08. Interpolation - Multiple Linear Regression (+ Residual Correction) with Clusters#

In this tutorial, we will cover the interpolation of point data using the Multiple Linear Regression (MLR) methodology, along with applying residual correction. This is available in PyMica as mlr+id2d and mlr+id3d, depending on the residual correction interpolation method. We’ll use clustered data and regressions for this approach. The process requires location information (lon and lat), predictor variables such as altitude (altitude), or distance to the coastline (among others), and the value to interpolate. If you choose mlr+id3d, altitude must be provided in the variables_files. Additionally, it requires ESRI Shapefile clusters and the corresponding rasterized fields.
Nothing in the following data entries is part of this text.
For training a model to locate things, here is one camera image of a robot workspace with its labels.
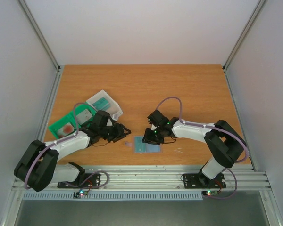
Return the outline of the blue card holder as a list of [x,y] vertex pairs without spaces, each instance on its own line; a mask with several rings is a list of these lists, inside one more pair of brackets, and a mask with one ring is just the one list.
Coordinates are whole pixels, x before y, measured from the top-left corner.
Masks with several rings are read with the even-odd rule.
[[161,152],[161,146],[159,145],[152,145],[152,144],[146,143],[146,149],[147,151],[145,153],[160,153]]

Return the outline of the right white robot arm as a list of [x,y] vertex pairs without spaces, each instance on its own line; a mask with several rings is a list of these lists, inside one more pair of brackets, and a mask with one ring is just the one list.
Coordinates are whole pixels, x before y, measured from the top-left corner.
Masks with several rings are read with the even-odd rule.
[[247,151],[246,142],[224,120],[209,124],[194,123],[178,117],[168,119],[155,110],[148,116],[148,123],[151,127],[145,130],[142,139],[146,144],[161,145],[169,137],[195,140],[208,146],[212,157],[196,176],[201,188],[213,184],[219,173],[231,168],[242,152]]

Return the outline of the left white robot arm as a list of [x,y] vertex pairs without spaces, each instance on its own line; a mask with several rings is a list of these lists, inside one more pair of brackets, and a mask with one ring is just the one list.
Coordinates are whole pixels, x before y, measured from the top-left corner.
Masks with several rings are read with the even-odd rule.
[[42,191],[49,184],[63,183],[68,187],[82,187],[90,178],[83,167],[69,162],[67,171],[57,170],[62,158],[79,150],[95,146],[100,139],[115,143],[131,134],[123,124],[112,119],[106,111],[99,110],[92,120],[85,122],[75,132],[51,142],[33,141],[14,169],[25,189]]

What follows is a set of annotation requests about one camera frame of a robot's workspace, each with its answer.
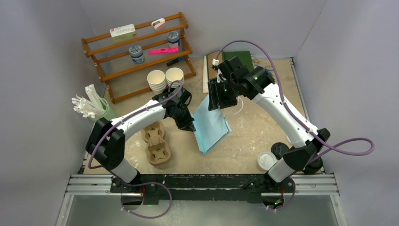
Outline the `light blue paper bag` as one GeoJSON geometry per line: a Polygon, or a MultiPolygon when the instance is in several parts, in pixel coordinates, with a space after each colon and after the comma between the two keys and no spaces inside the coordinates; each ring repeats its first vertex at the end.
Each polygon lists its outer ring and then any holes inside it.
{"type": "Polygon", "coordinates": [[[233,115],[233,113],[224,115],[220,109],[209,111],[209,101],[210,98],[207,95],[196,111],[192,113],[193,124],[196,129],[194,135],[199,151],[203,156],[212,151],[231,132],[227,117],[233,115]]]}

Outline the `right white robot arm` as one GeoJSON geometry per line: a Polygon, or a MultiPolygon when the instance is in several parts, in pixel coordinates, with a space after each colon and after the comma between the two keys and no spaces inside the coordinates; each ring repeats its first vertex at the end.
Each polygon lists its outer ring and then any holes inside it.
{"type": "Polygon", "coordinates": [[[208,110],[235,106],[244,96],[261,106],[283,129],[291,149],[266,173],[265,188],[271,192],[282,187],[283,180],[296,171],[302,171],[312,157],[323,147],[330,133],[307,121],[281,93],[281,88],[270,71],[256,67],[249,71],[237,56],[223,62],[213,59],[212,68],[220,79],[210,79],[208,110]]]}

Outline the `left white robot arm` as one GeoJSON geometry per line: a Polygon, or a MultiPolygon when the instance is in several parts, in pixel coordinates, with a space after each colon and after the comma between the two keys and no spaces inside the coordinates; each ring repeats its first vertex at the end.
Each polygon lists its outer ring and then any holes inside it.
{"type": "Polygon", "coordinates": [[[165,89],[152,97],[138,109],[118,118],[107,120],[104,117],[94,123],[86,144],[90,154],[87,166],[95,169],[93,160],[122,181],[128,192],[140,188],[140,172],[125,159],[125,142],[135,133],[150,124],[172,118],[178,129],[195,132],[194,118],[188,105],[192,94],[185,88],[165,89]]]}

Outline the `brown pulp cup carrier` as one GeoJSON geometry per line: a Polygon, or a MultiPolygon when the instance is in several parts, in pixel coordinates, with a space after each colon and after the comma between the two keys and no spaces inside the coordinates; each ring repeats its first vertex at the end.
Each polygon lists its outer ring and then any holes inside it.
{"type": "Polygon", "coordinates": [[[156,121],[141,130],[148,162],[153,166],[166,164],[171,159],[172,153],[165,140],[165,128],[161,121],[156,121]]]}

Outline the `pink marker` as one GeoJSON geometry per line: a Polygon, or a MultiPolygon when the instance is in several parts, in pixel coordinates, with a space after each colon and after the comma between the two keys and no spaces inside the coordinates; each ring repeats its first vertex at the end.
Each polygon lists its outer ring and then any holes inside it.
{"type": "Polygon", "coordinates": [[[159,55],[159,54],[171,54],[179,52],[179,47],[174,48],[160,48],[160,49],[152,49],[148,51],[149,55],[159,55]]]}

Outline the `left white cup stack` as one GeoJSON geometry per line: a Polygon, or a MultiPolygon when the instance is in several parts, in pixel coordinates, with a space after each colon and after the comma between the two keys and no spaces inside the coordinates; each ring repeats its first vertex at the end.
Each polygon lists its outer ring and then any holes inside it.
{"type": "Polygon", "coordinates": [[[161,70],[153,70],[147,75],[148,84],[155,95],[161,94],[167,87],[165,73],[161,70]]]}

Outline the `right blue white jar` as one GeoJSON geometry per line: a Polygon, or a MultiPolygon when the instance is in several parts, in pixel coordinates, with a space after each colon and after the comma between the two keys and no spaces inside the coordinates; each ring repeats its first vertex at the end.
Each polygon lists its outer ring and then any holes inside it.
{"type": "Polygon", "coordinates": [[[180,35],[178,31],[170,31],[167,33],[167,41],[169,48],[179,48],[180,47],[180,35]]]}

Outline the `wooden shelf rack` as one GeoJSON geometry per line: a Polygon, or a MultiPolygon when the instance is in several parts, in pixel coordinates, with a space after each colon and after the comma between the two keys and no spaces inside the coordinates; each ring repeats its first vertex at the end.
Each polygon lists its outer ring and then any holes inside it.
{"type": "Polygon", "coordinates": [[[152,22],[130,24],[110,29],[109,32],[81,39],[86,57],[93,60],[99,80],[106,84],[113,103],[151,91],[146,88],[115,97],[111,85],[120,77],[134,76],[139,81],[148,71],[168,70],[167,63],[183,58],[190,72],[184,78],[195,76],[189,59],[192,54],[185,30],[189,24],[182,12],[164,18],[165,28],[155,30],[152,22]]]}

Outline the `white cup lid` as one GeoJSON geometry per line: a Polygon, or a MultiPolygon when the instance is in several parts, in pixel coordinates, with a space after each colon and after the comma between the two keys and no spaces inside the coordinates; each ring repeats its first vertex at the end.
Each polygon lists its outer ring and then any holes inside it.
{"type": "Polygon", "coordinates": [[[277,163],[277,158],[271,152],[262,152],[258,155],[257,162],[259,167],[269,171],[277,163]]]}

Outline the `green straw holder cup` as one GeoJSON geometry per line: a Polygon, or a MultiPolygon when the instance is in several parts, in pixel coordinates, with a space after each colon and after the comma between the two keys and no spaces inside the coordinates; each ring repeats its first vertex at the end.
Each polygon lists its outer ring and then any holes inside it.
{"type": "Polygon", "coordinates": [[[114,110],[110,107],[109,103],[104,98],[100,98],[100,101],[102,103],[104,112],[101,115],[95,116],[94,118],[90,118],[91,121],[96,122],[100,118],[105,118],[110,121],[114,118],[118,118],[117,114],[114,112],[114,110]]]}

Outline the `pink white stapler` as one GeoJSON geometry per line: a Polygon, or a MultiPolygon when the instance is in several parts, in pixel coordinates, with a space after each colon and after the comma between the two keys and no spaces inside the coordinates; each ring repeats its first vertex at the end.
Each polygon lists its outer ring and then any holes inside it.
{"type": "Polygon", "coordinates": [[[152,21],[151,26],[154,30],[159,31],[165,27],[166,20],[164,18],[157,19],[152,21]]]}

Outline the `left blue white jar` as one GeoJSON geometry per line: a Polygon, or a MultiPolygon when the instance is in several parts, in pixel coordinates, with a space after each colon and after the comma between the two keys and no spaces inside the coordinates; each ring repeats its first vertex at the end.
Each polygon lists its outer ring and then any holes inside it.
{"type": "Polygon", "coordinates": [[[133,45],[129,48],[129,54],[135,64],[141,64],[145,61],[143,49],[139,45],[133,45]]]}

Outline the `black cup lid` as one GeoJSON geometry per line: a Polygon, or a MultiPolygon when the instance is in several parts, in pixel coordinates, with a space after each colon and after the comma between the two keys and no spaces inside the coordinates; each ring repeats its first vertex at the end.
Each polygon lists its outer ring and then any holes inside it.
{"type": "Polygon", "coordinates": [[[302,172],[304,174],[311,175],[319,172],[322,167],[323,160],[321,158],[318,158],[315,161],[309,163],[302,172]]]}
{"type": "Polygon", "coordinates": [[[271,146],[271,152],[274,154],[277,160],[280,160],[289,150],[290,148],[282,142],[277,142],[271,146]]]}

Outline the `white wrapped straws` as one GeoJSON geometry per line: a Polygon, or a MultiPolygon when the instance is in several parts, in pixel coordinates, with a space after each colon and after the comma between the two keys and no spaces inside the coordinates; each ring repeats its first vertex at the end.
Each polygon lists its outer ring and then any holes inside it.
{"type": "Polygon", "coordinates": [[[72,104],[74,104],[74,111],[82,114],[84,118],[94,119],[105,113],[105,106],[103,105],[102,98],[98,95],[93,84],[85,87],[85,92],[88,97],[72,97],[72,104]]]}

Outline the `white green box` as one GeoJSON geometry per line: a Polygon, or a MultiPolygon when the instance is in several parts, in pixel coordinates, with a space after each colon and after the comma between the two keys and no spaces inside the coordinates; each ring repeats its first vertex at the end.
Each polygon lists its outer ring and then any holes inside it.
{"type": "Polygon", "coordinates": [[[114,43],[126,41],[136,37],[136,29],[134,24],[112,28],[109,31],[114,43]]]}

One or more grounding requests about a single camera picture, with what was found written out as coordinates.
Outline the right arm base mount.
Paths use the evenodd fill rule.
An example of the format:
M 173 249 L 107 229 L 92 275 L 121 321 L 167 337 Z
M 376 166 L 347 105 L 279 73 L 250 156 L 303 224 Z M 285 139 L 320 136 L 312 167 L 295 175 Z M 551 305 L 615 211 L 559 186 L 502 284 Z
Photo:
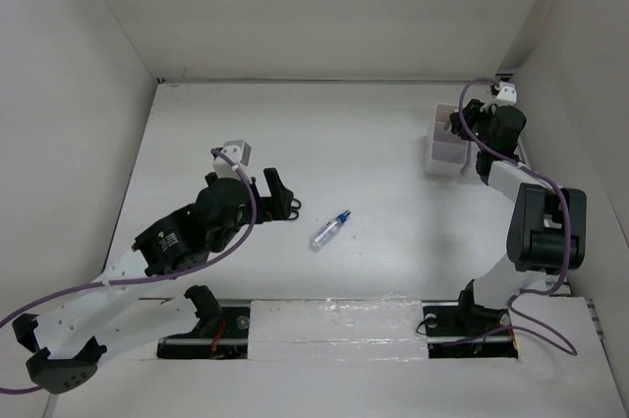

We will use sample data from the Meteorological Service of Catalonia to illustrate how to apply these interpolation techniques. To get started, we need to import the necessary modules and load the observation data, as well as the PyMica class.

import json

from pymica.pymica import PyMica

Interpolation mlr+id2d with clusters#

Let’s call the PyMica class with the appropriate parameters, setting the methodology to mlr+id2d and the configuration dictionary as follows:

config_file = 'sample-data/configuration_sample.json'

with open('sample-data/configuration_sample.json', 'r') as f_p:
    config = json.load(f_p)

config['mlr+id2d']
{'id_power': 2.5,
 'id_smoothing': 0.0,
 'clusters': 'None',
 'variables_files': {'altitude': 'sample-data/explanatory/cat_dem_25831.tif',
  'dist': 'sample-data/explanatory/cat_distance_coast.tif'},
 'interpolation_bounds': [260000, 4488100, 530000, 4750000],
 'resolution': 270,
 'EPSG': 25831}

where:

  • id_power: rate at which the influence of distant data points diminishes as we move away from them.

  • id_smoothing: if 0.0 the interpolated value at that point location becomes identical to the observation value recorded at that precise data point.

  • clusters: we will modify this parameter to apply interpolation with clusters.

  • variables_files: dictionary with predictor variables as keys and their corresponding GeoTIFF path as values. Here, altitude as altitude and distance to coast line as dist.

  • interpolation_bounds: [minimum_x_coordinate, minimum_y_coordinate, maximum_x_coordinate, maximum_y_coordinate], it must be the same as the variable files.

  • resolution: spatial resolution.

  • EPSG: EPSG projection code.

If you want to incorporate clusters into the interpolation process, you should define the "clusters" key as a dictionary with "clusters_files" and "mask_files" as its keys. Both keys should contain a list of file paths:

"clusters": {
    "clusters_files": ["../sample-data/clusters_3.shp"],
    "mask_files": ["../sample-data/rasterized_clusters_3"]
}

Let’s modify the configuration dictionary and save it to a new configuration file.

config['mlr+id2d']['clusters'] = {
    "clusters_files": ["sample-data/clusters/clusters_6.shp"],
    "mask_files": ["sample-data/clusters/rasterized_clusters_6"]
}

with open('sample-data/configuration_clusters_sample.json', 'w') as fp:
    json.dump(config, fp)

cluster_config_file = 'sample-data/configuration_clusters_sample.json'

With all these parameters and configurations set, let’s initialize the PyMica class with the methodology set to ‘mlr+id2d’.

mlr_id2d_clusters_method = PyMica(methodology='mlr+id2d', config=cluster_config_file)

Now that we have the interpolator set, we can input some data for interpolation. We will use data from the Meteorological Service of Catalonia AWS network.

with open('sample-data/data/smc_data.json', 'r') as f_p:
    data = json.load(f_p)

data[0]
{'id': 'C6',
 'value': 8.8,
 'lon': 0.9517200000000001,
 'lat': 41.6566,
 'altitude': 264.0,
 'dist': 0.8587308027349195}

As we can see, the first element of the data meets the requirements of PyMica input data and has the same predictor variables as the ones provided in the configuration dictionary. Therefore, we only need to call the interpolate method from the mlr_id2d_clusters_method interpolator class.

data_field = mlr_id2d_clusters_method.interpolate(data)

Now, we can get a quick look of the data_field array using matplotlib.

import matplotlib.pyplot as plt

plt.imshow(data_field)
plt.colorbar(label='Air temperature (\u00b0C)')
_images/08_howto_int_mlr_residuals_clusters_14_1.png

Finally, we can save the result into a GeoTIFF file using save_file() from PyMica class.

mlr_id2d_clusters_method.save_file("sample-data/results/mlr_id2d_clusters.tif")

We have now completed this tutorial on interpolating station data using the mlr+id2d methodology with clusters. You can experiment by changing the cluster files to observe how different cluster numbers impact the interpolation results. If you wish to use mlr+id3d, the process would be similar.